Recognizing the increasing synergy in medical and biological ontology research and development, biomedical Knowledge Representation Working Group (KR-WG) of the American Medical Informatics Association (AMIA) has chosen the Bio-Ontologies SIG as the venue of the KR-WG's biannual knowledge representation in medicine meetings (KR-MED, www.kr-med.org). In order to attend the biannual KR-MED meeting, please register for the Bio-Ontology SIG.
We are interested in approachs to organising, presenting and disseminating knowledge in life sciences.
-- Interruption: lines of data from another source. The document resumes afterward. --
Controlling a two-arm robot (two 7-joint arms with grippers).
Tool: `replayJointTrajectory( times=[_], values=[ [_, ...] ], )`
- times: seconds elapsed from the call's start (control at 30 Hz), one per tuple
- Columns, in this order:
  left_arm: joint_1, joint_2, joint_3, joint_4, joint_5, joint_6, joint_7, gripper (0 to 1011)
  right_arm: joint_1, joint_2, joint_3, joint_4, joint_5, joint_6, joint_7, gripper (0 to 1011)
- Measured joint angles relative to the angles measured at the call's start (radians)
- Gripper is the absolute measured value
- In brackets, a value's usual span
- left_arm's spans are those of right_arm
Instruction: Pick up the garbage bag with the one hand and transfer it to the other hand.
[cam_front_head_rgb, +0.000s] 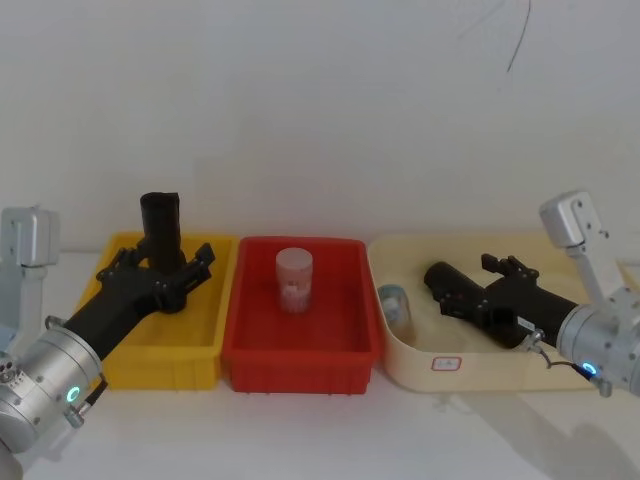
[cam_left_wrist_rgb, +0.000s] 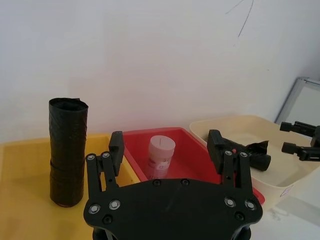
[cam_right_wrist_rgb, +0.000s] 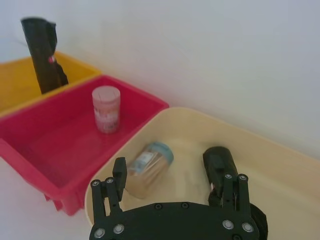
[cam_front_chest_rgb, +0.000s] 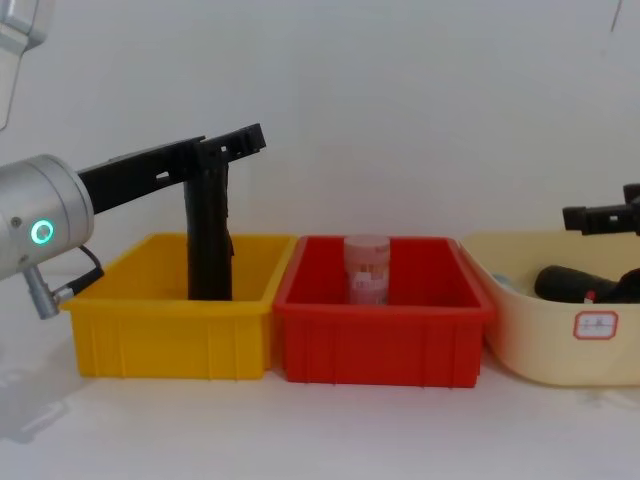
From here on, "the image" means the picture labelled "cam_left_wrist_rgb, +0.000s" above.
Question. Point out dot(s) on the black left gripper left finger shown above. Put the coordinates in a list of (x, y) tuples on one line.
[(116, 150)]

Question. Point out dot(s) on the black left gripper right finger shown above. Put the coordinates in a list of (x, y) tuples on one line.
[(215, 150)]

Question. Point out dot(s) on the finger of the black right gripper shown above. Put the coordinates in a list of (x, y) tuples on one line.
[(300, 127), (297, 149)]

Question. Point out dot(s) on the grey framed glass panel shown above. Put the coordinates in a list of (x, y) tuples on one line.
[(302, 102)]

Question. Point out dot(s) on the red plastic tray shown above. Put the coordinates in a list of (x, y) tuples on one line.
[(190, 155)]

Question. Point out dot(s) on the cream plastic tray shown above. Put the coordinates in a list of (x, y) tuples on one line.
[(280, 172)]

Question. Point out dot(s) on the small black bag roll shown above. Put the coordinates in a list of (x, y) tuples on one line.
[(257, 156)]

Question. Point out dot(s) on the white pill bottle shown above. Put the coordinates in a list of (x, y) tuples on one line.
[(160, 155)]

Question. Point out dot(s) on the black rolled plastic bag roll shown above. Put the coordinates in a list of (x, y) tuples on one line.
[(67, 150)]

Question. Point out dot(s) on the yellow plastic tray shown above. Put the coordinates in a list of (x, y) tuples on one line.
[(22, 190)]

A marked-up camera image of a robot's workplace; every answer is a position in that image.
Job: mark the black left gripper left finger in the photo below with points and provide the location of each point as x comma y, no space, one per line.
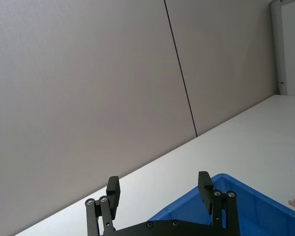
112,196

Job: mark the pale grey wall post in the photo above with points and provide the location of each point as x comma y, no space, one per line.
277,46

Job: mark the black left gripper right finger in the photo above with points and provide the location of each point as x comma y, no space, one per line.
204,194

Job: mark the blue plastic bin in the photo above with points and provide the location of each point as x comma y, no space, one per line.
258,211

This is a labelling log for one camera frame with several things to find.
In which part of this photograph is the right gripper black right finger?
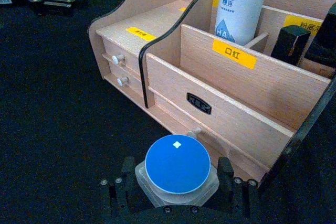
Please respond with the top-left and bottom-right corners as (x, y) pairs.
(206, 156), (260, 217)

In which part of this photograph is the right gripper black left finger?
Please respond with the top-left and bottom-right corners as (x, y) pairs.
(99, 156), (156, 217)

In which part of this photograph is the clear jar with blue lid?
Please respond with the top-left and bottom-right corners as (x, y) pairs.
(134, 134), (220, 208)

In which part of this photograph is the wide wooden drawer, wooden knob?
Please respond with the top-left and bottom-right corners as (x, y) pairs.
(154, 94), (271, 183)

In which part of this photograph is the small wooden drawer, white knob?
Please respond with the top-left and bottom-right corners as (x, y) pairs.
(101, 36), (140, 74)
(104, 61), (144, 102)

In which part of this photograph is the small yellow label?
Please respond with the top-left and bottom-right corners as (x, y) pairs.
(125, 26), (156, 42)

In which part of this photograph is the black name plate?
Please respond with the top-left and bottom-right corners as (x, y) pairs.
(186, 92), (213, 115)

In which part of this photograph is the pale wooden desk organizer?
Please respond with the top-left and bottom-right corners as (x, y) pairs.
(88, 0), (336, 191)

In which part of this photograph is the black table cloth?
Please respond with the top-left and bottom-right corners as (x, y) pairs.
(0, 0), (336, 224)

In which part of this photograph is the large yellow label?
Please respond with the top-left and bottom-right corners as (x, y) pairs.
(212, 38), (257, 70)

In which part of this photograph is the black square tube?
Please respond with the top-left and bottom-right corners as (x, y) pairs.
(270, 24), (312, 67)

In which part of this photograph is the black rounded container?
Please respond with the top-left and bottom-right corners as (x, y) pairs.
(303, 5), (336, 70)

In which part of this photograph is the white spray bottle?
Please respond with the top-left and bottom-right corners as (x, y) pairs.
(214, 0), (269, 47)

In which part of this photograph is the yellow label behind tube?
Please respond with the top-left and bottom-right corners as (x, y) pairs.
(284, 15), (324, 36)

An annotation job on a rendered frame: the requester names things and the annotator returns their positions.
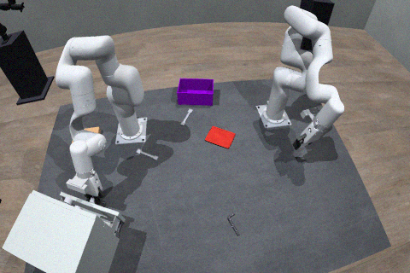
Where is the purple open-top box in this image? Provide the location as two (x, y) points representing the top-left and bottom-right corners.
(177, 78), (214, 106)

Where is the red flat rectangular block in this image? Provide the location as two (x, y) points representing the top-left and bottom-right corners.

We invite papers in traditional areas, such as the biological applications of ontologies, newly developed Bio-Ontologies, and the use of ontologies in data sharing standards. In addition, We invite submissions on a wide range of topics including, but not limited to:
- Semantic and/or Scientific Wikis
- Collaborative Curation Platforms
- Collaborative Ontology Authoring and Peer-Review Mechanisms
- Automated ontology learning
- Mapping between ontologies
- Biological Applications of Ontologies
- "Flash updates" on Newly Developed or Existing Bio-Ontologies
- Use of Ontologies in Data Standards
- Semantic Web enabled applications (such as for enhanced publishing and for capturing scientific discourse)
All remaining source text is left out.